Dega e Galgani vieram passar o domingo comigo no hospital. Comemos maionese com peixe, sopa de peixe, batatas, queijo, café, vinho branco. Esta refeição, nós a fizemos no quarto de Chatal, ele, Dega, Galgani, Maturette, Grandet e eu. Pediram-me que conte toda a minha fuga, nos menores detalhes. Dega não vai tentar mais nada para fugir. Aguarda da França uma redução de cinco anos em sua pena. Com os três que ele já fez na França e mais três aqui, só faltará cumprir quatro. Se resignou a cumpri-los. Quanto a Galgani, acha que um senador corso está cuidando do caso dele.
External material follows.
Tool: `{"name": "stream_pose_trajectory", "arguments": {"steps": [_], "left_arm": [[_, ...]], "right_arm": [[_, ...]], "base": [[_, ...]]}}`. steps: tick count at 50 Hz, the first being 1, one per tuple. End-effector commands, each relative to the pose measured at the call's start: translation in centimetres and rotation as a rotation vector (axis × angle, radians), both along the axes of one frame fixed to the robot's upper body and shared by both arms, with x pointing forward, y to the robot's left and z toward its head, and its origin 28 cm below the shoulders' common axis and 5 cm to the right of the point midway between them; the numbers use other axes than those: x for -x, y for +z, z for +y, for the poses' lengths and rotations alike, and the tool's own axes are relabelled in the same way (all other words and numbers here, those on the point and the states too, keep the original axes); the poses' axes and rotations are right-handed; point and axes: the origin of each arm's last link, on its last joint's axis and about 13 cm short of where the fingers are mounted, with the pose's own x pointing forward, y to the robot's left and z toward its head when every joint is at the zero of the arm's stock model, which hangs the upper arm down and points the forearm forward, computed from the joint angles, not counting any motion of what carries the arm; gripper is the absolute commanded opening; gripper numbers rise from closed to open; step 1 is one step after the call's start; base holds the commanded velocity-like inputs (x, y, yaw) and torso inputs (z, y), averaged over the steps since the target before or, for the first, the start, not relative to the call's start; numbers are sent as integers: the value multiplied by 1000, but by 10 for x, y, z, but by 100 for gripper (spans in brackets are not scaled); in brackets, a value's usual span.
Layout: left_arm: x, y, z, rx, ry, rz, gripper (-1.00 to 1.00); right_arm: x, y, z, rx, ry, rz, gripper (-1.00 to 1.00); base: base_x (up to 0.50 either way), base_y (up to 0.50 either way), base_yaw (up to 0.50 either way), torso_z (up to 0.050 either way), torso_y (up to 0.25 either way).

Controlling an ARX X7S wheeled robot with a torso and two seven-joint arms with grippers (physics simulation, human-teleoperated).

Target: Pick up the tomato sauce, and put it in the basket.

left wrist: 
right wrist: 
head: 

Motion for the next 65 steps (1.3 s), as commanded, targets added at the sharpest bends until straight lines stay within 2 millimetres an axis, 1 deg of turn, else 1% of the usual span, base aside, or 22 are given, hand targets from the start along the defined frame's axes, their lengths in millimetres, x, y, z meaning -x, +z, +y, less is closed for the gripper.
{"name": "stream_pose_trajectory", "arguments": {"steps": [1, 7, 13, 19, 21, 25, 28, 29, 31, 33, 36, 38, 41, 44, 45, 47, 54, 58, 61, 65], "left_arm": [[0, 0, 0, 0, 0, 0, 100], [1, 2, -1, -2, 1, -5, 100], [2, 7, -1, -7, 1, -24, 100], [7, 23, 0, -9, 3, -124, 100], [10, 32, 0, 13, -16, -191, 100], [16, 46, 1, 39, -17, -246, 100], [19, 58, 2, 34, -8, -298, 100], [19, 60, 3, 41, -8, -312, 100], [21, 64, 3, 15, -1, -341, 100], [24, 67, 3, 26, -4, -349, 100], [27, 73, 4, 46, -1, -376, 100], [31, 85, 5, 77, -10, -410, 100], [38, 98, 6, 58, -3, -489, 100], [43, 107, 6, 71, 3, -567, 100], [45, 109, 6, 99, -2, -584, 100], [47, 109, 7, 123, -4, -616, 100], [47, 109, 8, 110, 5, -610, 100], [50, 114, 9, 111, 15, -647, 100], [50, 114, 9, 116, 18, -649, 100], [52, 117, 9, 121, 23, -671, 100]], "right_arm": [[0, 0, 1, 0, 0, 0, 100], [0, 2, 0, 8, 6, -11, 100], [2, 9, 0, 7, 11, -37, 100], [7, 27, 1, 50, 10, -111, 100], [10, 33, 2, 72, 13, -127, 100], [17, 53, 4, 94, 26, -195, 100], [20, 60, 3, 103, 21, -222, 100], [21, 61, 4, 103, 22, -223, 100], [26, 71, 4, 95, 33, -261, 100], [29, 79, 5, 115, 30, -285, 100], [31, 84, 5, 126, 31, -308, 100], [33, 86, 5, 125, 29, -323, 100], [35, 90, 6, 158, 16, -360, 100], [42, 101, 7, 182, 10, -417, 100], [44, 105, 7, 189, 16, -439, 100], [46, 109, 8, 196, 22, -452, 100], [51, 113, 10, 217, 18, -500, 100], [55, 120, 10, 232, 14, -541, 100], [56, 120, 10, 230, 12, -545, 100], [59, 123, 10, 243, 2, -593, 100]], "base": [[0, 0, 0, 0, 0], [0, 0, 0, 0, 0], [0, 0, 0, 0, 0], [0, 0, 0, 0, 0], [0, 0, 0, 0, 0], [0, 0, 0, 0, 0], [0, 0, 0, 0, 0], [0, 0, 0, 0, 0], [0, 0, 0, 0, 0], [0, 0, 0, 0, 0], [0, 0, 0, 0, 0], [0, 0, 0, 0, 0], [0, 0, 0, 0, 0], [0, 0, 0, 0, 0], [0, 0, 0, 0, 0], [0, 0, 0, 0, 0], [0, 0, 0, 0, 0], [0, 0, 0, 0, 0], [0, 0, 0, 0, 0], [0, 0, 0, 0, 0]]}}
Quando chega a minha vez, pergunto quais os lugares mais propícios, aqui, para uma fuga. É um espanto geral. Para Dega, é uma idéia que nem lhe passou pela cabeça; Galgani também não pensa nisso. Por sua vez, Chatal acha que um jardim deve ter suas vantagens para preparar uma jangada. Quanto a Grandet, ele me informa que é ferreiro numa oficina onde, pelo que está dizendo, há de tudo: pintores, carpinteiros, ferreiros, pedreiros, encanadores – 120 homens. Ele trabalha na manutenção dos prédios da administração. Dega, que é contador geral, me ajudará a obter o lugar que eu quiser. Será só escolher. Grandet me oferece a metade do seu cargo de controlador de jogo, de modo que, com o que eu ganhar sobre os jogadores, poderei viver bem sem gastar o dinheiro do meu canudo. Mais tarde, vou ver que o negócio é muito interessante, mas extremamente perigoso.